Task - Across the listing below, count the lines containing "down". Answer with that number only.

Excerpted data -
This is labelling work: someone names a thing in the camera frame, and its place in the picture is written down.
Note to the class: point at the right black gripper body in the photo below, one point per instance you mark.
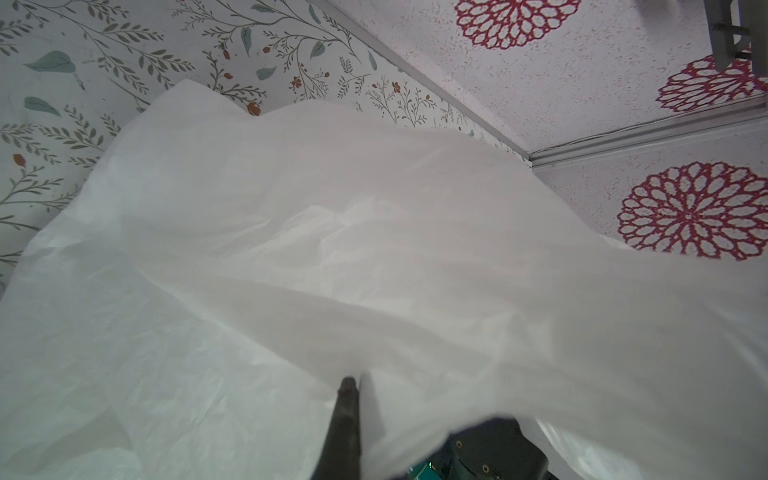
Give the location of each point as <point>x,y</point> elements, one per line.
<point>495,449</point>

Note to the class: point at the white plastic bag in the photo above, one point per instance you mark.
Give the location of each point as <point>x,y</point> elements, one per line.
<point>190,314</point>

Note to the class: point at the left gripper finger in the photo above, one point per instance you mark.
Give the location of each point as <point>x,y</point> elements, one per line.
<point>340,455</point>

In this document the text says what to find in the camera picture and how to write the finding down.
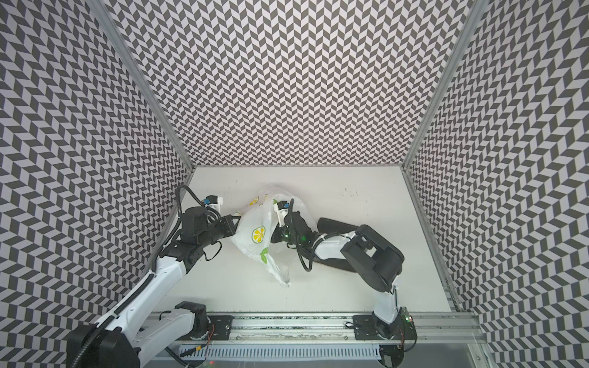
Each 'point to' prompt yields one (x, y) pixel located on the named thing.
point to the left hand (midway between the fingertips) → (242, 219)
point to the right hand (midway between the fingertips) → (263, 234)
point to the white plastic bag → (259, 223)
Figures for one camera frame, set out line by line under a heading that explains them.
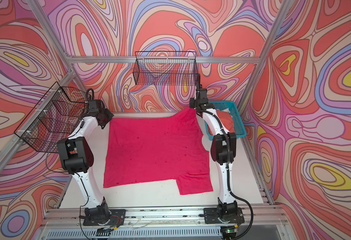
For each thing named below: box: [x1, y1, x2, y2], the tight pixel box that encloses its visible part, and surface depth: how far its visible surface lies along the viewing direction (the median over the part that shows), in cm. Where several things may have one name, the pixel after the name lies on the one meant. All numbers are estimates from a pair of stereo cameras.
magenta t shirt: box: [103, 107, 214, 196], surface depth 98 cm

--

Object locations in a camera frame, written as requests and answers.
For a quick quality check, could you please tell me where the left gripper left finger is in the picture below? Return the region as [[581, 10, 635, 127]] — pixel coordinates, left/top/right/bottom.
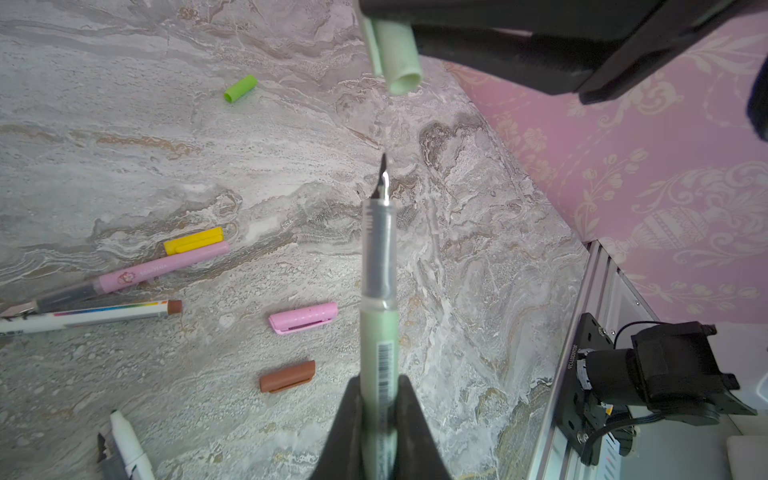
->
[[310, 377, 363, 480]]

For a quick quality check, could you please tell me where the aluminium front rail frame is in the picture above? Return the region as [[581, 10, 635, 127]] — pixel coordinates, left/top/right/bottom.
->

...

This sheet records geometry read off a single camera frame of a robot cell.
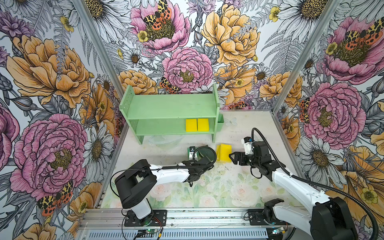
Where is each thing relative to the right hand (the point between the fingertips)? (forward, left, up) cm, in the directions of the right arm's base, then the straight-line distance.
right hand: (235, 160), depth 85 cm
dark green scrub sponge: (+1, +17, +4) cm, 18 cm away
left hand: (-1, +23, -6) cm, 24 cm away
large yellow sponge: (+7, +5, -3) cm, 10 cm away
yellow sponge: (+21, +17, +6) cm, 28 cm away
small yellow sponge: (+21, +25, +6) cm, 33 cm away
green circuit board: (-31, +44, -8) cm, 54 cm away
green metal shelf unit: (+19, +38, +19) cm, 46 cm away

Result for this task - 2